US 7,584,188 B2
System and method for searching and matching data having ideogrammatic content
Anthony Scriffignano, West Caldwell, N.J. (US); Kevin Nedd, Long Valley, N.J. (US); Peihsin Shao, Taipei (Taiwan); Simpeng Gan, Shangai (Singapore); Sarah Lu, Shangai (China); Masayuki Okada, Tokyo (Japan); Mayako Kasai, Tokyo (Japan); Julian N. N. Prower, Oxone (United Kingdom); Nicholas Teoh, Kuala Lumpur (Malaysia); Jeremy Sy, Glen Waverley (Australia); and Warwick Matthews, Victoria (Australia)
Assigned to Dun and Bradstreet, Short Hills, N.J. (US)
Filed on Nov. 22, 2006, as Appl. No. 11/603,413.
Claims priority of provisional application 60/739270, filed on Nov. 23, 2005.
Prior Publication US 2007/0162445 A1, Jul. 12, 2007
Int. Cl.
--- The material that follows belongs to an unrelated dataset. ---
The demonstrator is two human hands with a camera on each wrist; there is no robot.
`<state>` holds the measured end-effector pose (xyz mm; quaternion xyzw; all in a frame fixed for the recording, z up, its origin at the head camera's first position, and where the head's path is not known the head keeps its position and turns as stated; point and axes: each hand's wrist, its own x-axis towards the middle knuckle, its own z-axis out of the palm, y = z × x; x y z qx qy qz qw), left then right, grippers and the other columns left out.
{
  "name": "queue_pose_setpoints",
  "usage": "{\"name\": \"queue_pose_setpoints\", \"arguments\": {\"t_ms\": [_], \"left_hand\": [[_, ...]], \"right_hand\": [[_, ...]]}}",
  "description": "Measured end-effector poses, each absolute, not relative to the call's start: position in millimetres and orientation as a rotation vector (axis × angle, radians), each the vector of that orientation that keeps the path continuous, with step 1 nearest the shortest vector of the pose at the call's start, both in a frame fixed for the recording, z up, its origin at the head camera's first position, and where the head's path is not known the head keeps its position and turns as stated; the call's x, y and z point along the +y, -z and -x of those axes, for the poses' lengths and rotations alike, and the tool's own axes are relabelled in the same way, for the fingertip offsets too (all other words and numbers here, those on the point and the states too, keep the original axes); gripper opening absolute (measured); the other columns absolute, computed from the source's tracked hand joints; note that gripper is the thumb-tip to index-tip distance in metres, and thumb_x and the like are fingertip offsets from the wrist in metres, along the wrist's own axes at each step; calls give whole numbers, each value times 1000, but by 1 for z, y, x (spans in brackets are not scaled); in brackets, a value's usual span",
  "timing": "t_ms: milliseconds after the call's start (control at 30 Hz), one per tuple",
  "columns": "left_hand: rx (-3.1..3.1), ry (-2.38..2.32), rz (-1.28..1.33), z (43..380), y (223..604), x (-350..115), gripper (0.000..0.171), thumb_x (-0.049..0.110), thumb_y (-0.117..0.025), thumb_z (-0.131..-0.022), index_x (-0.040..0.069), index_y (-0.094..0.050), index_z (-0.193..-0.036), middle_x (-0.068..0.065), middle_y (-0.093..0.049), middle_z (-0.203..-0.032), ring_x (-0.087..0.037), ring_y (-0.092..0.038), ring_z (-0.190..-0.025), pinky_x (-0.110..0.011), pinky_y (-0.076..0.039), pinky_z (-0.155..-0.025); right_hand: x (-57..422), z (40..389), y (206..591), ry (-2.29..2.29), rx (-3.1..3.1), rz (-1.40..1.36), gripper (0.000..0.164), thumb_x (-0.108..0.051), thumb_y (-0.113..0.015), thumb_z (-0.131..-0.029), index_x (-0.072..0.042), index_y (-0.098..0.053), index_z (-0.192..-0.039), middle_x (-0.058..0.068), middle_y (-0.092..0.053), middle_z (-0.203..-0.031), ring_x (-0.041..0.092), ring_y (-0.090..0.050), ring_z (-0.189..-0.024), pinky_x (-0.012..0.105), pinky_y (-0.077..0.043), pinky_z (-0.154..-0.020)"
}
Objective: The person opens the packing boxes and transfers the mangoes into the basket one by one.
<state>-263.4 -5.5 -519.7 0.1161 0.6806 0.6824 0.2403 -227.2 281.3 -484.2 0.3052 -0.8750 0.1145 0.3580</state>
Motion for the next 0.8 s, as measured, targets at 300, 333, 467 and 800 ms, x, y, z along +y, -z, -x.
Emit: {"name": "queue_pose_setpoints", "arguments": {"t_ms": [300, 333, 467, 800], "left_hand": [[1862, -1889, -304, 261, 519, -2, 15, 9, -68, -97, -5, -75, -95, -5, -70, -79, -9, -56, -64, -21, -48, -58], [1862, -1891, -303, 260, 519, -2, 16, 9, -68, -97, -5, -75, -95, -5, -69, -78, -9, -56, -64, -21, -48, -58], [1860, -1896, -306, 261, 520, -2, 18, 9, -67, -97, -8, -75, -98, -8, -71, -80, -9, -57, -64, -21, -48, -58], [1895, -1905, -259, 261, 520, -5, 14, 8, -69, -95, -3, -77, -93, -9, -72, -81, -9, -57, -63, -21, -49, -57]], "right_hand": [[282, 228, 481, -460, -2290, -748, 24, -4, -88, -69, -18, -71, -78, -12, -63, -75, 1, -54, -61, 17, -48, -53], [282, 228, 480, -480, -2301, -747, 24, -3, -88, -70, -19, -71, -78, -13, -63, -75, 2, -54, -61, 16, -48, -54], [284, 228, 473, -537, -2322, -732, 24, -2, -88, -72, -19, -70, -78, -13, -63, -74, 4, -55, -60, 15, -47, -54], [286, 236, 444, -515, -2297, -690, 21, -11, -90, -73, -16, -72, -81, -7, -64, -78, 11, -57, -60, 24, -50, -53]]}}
G06F 7/00 (2006.01)
U.S. Cl. 707—6  [707/3; 707/4; 707/10; 704/8] 16 Claims
OG exemplary drawing
 
1. A computerized method of searching and matching input data to stored data storing in the memory, the method comprising:
receiving the input data comprising a search string having a plurality of elements, at least some of the elements forming part of an ideogrammatic writing system;
converting a subset of the plurality of elements to a set of terms using at least one method selected from the group consisting of polylogogrammatic semantic disambiguation, hanzee acronym expansion, kanji acronym expansion, and business word recognition;
wherein the converting step comprises normalizing traditional and simple versions of the ideogrammatic writing system;
generating a plurality of keys from the set of terms;
determining from the stored data (a) optimization of said plurality of keys, thus yielding optimized keys, and (b) candidates that share a commonality with said optimized keys, thus yielding key intersections and a quantity for said key intersections; generating a cost function for said key intersections;
prioritizing said key intersections according to said cost function, thus yielding cost-prioritized key intersections;
retrieving match candidates in order of said cost-prioritized key intersections, and bounded by a pre-determined threshold and said quantity;
wherein the retrieving step further comprises generating a matchgrade, a confidence code, and a match data profile for each match candidate based on a degree of match; and
selecting a best match from the match candidates.